A stateless computing function-as-a-service, Lambda gives the user a single process with each instance that can run Python, JavaScript (Node) or Java code for up to 300 seconds, along with 512mb of temporary space and 1.5GB of RAM.

Massively distributed computing did not seem to be one of AWS’ original intents of Lambda, though AWS has acknowledged Jonas work.

The standard use case was one of a Lambda job being triggered by someone uploading an object of some sort to S3, Lambda doing a small function on the object, and delivering the results back to a database. But there is no reason why you couldn’t map a single Python function across 2,000 Lambda services, Jonas noted.

Behind the scenes, PyWren serializes the function with the data, using Python’s Pickle serialization function and a bit of technology borrowed from the PySpark project. PyWren places serialized data and function into S3, then evokes Lambda, along with a slimmed-down version of Anaconda, a packaged version of Python and supporting tools offered by Continuum IO. The results are delivered back to S3, then unpickled, and returned to the user.

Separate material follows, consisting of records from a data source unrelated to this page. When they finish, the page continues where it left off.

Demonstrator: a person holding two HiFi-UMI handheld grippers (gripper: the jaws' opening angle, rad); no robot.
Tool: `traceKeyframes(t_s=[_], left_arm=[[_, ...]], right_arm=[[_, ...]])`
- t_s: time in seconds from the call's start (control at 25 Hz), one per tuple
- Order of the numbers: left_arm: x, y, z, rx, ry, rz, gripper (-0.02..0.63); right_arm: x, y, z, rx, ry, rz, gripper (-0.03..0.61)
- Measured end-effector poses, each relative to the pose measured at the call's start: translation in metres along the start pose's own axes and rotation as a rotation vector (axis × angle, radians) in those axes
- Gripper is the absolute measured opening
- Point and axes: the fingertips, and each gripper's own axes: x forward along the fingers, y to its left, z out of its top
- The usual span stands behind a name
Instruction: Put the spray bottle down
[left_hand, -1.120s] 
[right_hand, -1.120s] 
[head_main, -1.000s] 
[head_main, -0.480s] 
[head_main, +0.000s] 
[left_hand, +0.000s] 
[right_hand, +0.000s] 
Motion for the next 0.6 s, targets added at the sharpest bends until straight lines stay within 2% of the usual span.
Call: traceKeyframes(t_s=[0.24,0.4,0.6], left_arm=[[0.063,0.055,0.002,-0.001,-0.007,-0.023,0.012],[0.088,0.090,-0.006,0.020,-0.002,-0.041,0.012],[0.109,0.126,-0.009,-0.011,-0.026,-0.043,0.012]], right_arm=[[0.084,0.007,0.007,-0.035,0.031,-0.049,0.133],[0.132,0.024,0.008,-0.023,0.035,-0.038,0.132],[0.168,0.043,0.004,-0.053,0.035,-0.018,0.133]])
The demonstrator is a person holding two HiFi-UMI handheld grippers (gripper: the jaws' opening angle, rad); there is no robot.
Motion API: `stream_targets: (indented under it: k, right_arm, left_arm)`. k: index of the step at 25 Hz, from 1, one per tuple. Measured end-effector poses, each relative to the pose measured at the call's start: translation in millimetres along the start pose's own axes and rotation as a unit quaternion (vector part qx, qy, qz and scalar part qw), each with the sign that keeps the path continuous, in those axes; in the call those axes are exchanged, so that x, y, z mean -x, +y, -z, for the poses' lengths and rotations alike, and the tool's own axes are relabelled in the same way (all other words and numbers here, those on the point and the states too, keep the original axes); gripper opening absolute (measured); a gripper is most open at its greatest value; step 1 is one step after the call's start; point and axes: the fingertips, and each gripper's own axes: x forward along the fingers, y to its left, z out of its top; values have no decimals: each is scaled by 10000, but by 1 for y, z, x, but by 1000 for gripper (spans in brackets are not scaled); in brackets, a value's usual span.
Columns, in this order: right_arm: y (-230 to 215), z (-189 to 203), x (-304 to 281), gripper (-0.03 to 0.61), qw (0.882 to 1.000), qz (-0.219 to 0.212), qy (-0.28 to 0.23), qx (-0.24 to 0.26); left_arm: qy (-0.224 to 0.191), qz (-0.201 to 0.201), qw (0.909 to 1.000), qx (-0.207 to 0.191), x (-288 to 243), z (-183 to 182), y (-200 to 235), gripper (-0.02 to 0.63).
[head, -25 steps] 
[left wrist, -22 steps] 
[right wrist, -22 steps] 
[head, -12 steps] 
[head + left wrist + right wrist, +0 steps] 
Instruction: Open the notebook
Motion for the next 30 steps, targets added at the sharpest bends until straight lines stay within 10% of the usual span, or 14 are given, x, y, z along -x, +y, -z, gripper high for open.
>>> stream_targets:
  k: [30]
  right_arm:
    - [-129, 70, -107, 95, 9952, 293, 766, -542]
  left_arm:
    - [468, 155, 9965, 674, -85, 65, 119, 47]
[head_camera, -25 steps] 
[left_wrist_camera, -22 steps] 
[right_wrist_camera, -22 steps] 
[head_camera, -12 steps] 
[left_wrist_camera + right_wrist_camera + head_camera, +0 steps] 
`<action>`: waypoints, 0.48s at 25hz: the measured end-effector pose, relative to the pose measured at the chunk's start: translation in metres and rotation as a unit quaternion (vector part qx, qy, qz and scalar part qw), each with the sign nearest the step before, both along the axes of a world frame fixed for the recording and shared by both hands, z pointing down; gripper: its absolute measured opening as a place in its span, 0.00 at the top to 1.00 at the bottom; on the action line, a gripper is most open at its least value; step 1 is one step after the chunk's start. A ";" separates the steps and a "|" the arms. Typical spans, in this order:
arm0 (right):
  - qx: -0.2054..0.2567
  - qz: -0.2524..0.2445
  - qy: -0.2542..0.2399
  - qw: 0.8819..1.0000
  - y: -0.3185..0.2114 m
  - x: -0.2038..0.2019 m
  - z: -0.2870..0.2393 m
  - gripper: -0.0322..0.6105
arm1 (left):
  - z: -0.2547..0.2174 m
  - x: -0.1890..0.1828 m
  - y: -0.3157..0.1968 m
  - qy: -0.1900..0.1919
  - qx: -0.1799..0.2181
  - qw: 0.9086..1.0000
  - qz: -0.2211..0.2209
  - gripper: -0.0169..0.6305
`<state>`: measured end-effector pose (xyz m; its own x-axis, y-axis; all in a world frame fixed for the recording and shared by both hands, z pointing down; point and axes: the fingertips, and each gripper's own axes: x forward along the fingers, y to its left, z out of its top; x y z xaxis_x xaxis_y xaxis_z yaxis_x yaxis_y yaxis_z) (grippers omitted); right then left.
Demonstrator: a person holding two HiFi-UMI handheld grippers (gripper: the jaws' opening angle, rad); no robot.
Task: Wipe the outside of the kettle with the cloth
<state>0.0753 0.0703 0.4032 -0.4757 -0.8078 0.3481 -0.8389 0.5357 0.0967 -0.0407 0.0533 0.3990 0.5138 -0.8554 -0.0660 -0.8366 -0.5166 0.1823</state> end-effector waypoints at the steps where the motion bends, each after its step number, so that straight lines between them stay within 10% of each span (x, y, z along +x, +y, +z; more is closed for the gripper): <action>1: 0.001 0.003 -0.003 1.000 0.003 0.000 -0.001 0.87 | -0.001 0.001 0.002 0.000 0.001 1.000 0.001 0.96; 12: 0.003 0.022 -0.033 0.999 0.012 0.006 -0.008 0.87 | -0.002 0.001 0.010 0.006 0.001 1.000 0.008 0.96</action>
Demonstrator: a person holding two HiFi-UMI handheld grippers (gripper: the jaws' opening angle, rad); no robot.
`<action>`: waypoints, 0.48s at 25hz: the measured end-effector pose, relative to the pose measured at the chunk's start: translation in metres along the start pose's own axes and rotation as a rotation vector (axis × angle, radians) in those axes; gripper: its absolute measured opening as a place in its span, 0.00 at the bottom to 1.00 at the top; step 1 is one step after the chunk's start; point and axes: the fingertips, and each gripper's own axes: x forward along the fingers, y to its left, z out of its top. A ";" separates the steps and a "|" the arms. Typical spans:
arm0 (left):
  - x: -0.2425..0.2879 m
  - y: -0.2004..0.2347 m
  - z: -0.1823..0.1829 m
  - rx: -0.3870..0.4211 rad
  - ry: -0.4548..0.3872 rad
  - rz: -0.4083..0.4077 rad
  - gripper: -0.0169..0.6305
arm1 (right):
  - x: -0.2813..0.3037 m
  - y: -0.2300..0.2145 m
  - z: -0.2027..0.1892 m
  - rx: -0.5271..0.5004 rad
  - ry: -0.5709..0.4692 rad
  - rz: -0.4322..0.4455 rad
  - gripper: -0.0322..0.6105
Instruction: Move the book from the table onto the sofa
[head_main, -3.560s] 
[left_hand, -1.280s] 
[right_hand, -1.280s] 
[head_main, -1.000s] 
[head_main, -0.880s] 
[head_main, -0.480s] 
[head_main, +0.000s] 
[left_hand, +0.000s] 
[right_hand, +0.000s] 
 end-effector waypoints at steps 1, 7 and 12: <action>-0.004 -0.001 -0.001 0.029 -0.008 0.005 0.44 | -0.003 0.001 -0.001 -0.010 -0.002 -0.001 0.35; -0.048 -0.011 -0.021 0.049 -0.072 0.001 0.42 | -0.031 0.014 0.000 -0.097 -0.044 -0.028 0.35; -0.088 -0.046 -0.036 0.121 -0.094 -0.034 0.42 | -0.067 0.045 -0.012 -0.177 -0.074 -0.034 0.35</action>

To be sure, there are some drawbacks, the engineering tradeoffs, if you will. Network overhead and possible throttling by AWS can slow the submission of jobs, the completion of which can then stagger in. Also, a good 20 percent of most jobs are taken up by the set-up, even if most jobs come nowhere near the 300-second max.

“There is some transactional overhead,” Jonas admitted, though added, “Most of our users don’t care if their serial job takes twice as long as otherwise, because now they can run 3,000 of them at once.”

Jonas envisions over time that Lambda could take on even more complex “stateless” tasks, such as executing full MapReduce jobs, which splits out data analysis across many nodes (the “mapping” part) and then reassembling into a meaningful result (the “reduce” portion). As such, it could simplify a lot of “big data”-styled analysis, he suggested (noting a 2015 Yahoo study that the average Hadoop data set was 15GB, something that could easily fit on a laptop).

Today, PyWren can do mapping portion of MapReduce jobs, but its reducing capability, needed for parameter tuning, is still experimental.

Joans was not so sure, however, that this microservices-styled approach would work with the typical super large-scale scientific workloads carried out on today’s supercomputers. The High-Performance Computing workloads, for tasks such as computational fluid dynamics, tend to have many more threads and larger data sets, as well as rely on GPUs, which Lambda doesn’t yet support.

Although PyWren was designed to work with lambda specifically, the idea could be applied to other serverless platforms, such as the just-launched Fission from Platform9. Jonas said that writing PyWren took him only about a weekend’s worth of time.

Source: InApps.net

Rate this post

Phu Nguyen

As a Senior Tech Enthusiast, I bring a decade of experience to the realm of tech writing, blending deep industry knowledge with a passion for storytelling. With expertise in software development to emerging tech trends like AI and IoT—my articles not only inform but also inspire. My journey in tech writing has been marked by a commitment to accuracy, clarity, and engaging storytelling, making me a trusted voice in the tech community.